- Native to: China
- Region: Minhe County, Qinghai
- Native speakers: (unclear; 12,000 residents of Gangou township cited 1990)
- Language family: Sino-Tibetan SiniticChineseMandarinCentral PlainsGangou; ; ; ; ;

Language codes
- ISO 639-3: None (mis)
- Glottolog: gang1272

= Gangou language =

Mandarin Chinese dialect of Qinghai, China

Gangou (甘沟话 (Gāngōuhuà)) is a variety of Mandarin Chinese that has been strongly influenced by Monguor (Mongol) and Amdo (Tibetan). It is representative of Chinese varieties spoken in rural Qinghai that have been influenced by neighboring minority languages.

Gangou Mandarin is spoken in Minhe Hui and Tu Autonomous County, at the very eastern tip of Qinghai, an area of the Gansu–Qinghai Sprachbund with a large minority population, and where even today Han Chinese were a minority in close contact with their neighbors. Many of the local Han may actually have little Chinese ancestry. The dialect has a number of common words borrowed from Monguor, as well as kinship terms from Monguor and Tibetan. Some syntactic structures, such as an SOV word order and direct objects marked by a postposition, have parallels in Monguor and to a lesser extent Tibetan.

There are also phonological differences from Standard Mandarin, though it is not clear whether these are shared by local Mandarin dialects not so strongly influenced by minority languages.
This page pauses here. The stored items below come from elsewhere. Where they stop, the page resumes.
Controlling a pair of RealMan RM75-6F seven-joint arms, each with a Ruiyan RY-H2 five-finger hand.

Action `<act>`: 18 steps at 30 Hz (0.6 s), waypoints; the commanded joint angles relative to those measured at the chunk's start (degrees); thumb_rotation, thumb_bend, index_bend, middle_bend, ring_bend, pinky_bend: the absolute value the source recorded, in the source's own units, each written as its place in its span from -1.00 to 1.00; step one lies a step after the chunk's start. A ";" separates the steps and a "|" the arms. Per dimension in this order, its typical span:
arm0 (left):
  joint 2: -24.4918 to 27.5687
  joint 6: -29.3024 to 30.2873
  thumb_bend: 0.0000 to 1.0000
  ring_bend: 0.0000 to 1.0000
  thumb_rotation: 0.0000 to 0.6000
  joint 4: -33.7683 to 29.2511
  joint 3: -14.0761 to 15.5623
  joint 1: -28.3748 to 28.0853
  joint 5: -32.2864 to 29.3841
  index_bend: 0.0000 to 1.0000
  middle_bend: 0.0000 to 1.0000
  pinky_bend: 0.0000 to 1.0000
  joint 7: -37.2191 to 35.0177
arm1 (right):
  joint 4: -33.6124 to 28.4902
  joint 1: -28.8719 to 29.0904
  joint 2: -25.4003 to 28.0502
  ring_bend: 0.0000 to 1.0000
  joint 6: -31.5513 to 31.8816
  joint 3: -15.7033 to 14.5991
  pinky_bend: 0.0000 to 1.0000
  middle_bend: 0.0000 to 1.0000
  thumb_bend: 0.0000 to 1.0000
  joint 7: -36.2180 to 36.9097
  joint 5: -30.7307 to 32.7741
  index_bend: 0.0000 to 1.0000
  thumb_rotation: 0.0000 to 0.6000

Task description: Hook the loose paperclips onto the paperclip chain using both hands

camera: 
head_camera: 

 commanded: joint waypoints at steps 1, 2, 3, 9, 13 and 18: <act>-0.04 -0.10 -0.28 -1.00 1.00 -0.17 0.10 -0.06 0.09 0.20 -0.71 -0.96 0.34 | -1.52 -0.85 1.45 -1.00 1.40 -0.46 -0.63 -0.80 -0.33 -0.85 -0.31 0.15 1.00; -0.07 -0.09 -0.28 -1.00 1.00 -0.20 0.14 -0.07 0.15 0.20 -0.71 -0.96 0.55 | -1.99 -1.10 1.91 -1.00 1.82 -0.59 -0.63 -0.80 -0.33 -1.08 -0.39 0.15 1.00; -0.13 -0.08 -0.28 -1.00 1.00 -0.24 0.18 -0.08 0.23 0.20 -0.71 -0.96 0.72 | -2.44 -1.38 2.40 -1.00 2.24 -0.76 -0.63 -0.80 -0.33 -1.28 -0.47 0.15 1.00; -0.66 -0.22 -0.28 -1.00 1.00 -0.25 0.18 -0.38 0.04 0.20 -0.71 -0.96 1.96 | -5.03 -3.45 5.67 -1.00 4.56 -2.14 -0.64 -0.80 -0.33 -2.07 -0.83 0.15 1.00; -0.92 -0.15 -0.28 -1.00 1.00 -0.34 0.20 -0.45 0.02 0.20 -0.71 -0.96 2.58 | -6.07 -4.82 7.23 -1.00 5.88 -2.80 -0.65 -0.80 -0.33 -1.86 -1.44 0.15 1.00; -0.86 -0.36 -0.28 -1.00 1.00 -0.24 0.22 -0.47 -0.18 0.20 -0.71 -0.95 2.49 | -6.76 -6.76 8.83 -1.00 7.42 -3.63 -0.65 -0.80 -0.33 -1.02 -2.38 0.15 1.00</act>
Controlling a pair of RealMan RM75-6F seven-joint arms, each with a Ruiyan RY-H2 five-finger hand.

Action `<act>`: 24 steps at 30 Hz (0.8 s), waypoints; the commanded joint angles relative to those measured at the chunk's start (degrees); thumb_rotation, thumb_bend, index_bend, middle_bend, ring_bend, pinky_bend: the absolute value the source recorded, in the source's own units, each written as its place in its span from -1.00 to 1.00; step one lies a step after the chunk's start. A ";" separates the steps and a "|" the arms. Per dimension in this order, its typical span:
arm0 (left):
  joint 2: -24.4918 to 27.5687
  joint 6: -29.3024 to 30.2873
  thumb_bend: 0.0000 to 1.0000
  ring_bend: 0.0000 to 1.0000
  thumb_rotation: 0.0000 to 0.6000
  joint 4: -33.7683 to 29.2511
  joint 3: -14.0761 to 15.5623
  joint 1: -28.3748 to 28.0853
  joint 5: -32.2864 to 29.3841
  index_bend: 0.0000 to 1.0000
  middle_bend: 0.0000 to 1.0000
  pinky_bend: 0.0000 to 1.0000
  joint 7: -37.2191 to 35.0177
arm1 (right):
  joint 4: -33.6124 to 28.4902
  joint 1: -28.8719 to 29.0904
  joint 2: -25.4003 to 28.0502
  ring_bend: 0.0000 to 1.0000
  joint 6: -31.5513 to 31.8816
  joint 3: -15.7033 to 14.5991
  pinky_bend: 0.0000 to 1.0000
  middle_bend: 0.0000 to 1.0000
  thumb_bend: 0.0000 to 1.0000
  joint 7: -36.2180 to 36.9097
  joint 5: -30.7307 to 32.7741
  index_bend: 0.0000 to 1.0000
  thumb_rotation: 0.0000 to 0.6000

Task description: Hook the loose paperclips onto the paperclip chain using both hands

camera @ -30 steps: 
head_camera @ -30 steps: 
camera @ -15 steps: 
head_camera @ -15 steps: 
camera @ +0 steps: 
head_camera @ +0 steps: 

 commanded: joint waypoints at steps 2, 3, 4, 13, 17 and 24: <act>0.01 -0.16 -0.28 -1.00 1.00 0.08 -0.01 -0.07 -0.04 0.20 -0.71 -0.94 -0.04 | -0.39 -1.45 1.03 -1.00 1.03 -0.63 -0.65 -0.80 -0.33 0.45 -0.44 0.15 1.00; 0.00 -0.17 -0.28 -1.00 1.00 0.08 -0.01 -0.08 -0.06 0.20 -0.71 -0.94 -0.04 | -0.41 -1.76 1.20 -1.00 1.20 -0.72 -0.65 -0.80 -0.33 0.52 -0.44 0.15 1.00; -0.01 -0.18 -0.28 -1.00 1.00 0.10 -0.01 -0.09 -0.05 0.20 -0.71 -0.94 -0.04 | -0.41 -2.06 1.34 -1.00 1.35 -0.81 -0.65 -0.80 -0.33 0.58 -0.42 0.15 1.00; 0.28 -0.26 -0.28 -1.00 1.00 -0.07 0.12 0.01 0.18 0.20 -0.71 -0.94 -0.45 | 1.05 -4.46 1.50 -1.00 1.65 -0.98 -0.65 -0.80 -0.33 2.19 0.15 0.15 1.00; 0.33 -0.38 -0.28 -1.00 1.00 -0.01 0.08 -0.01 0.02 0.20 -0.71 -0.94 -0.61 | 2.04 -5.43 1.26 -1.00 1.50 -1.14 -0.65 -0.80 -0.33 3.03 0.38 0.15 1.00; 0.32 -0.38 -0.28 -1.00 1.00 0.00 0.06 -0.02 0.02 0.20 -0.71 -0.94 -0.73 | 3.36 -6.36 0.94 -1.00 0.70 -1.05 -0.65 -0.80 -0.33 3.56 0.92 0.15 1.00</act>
For example, Standard y and w are pronounced /[z]/ and /[v]/, so yi 'one' is /[zi]/ while wu 'five' and wang 'king' are /[vu]/ and /[vã]/. There is no distinction between final -n and -ng: both are replaced by a nasal vowel. The consonants represented by j, q, x in pinyin do not exist; they are replaced by z, c, s before i and by g, k, h elsewhere, at least in some cases reflecting their historical origin. Thus 解 jiě 'untie' is pronounced gai, like Cantonese gaai², and 鞋 xié 'shoe' is pronounced hai, like Cantonese haai⁴.